Sherry also learned about the healing power of the ‘Great I Am,’ and she started to read Agnes Sanford’s The Healing Light. She tried some of the things that Agnes suggested and discovered that they actually worked. Her father had a heart attack; she put her hands over his heart and talked to it and to the ‘Great I Am’. When the ambulance arrived, her father was sitting up. However, she was not always successful. When they diagnosed her grandfather with lymphoma, she lay on hands, but he died. She couldn’t understand. Why did the ‘Great I Am’ hear some things and not others?
Little by little, Sherry’s doubts began to numb her connection. She didn’t just wake up one day and decided not to connect. She just became preoccupied with all the routines of life. She drifted away from the ‘Great I Am’ and the church. Many years passed, and her life was full of tension and anxiety. She became isolated in her own little world and petty problems.
Then one night on her way home, she saw a figure on the railing of the bridge. She pulled over. It was late and there were no other cars. Sherry approached the figure very slowly. It was so dark she could not see who it was. Timidly, she called out, “Can I help you?”
The figure on the railing was startled and almost fell. She clutched at the cables to steady herself and screamed, “Go away!”
Sherry was paralyzed and didn’t know what to do. She stood there for what seemed like an eternity. Finally, Sherry asked, “Can I talk to the ‘Great I Am’ for you?”

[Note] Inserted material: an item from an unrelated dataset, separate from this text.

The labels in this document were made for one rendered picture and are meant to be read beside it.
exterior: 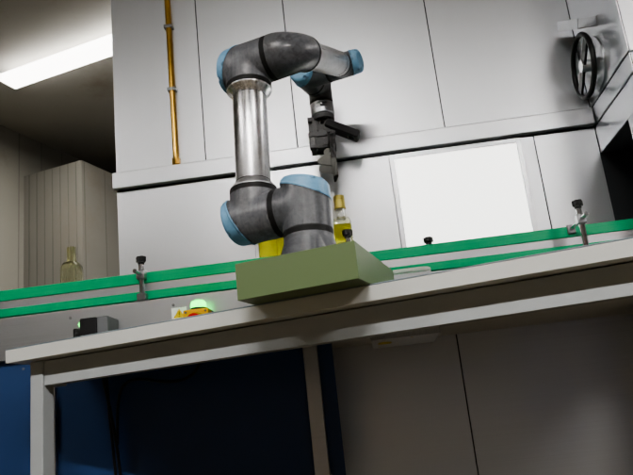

The figure snapped back, “I don’t need anybody’s empty word. I don’t believe in the ‘Great I Am’.”
Sherry’s legs were shaking, and she began to listen. She shut down her mind. She forgot about her own problems, her own confusion, and all her doubts. She opened her heart and tapped into the source. She suddenly felt the ‘Great I Am’ inside her. The ‘Great I Am’ said, “What should we do here?”
Sherry snapped back, “What are you asking me for? Do something for this poor soul before it’s too late.”
The ‘Great I Am’ opened his arms and His Love-light began to flow all around them and fill Sherry’s heart.
But the figure on the railing kept sobbing.
Sherry shouted out to the ‘Great I Am,’ “Give your Love-light to her, not me!”
The figure on the railing turned and asked, “What did you say?”
Sherry slowly looked up at her saying, “I love you. Please come down.” Their eyes met. It was her childhood girlfriend from next door. Sherry found herself saying, “I’ll ask the ‘Great I Am’ that you get a bicycle.” The woman came down and the two friends embraced. The Love-light from her Inner Being began to surround them both.
Her friend sobbed quietly, “I thought I had no friends left.”
Sherry comforted her. She finally opened a spiritual valve that tapped into the source itself.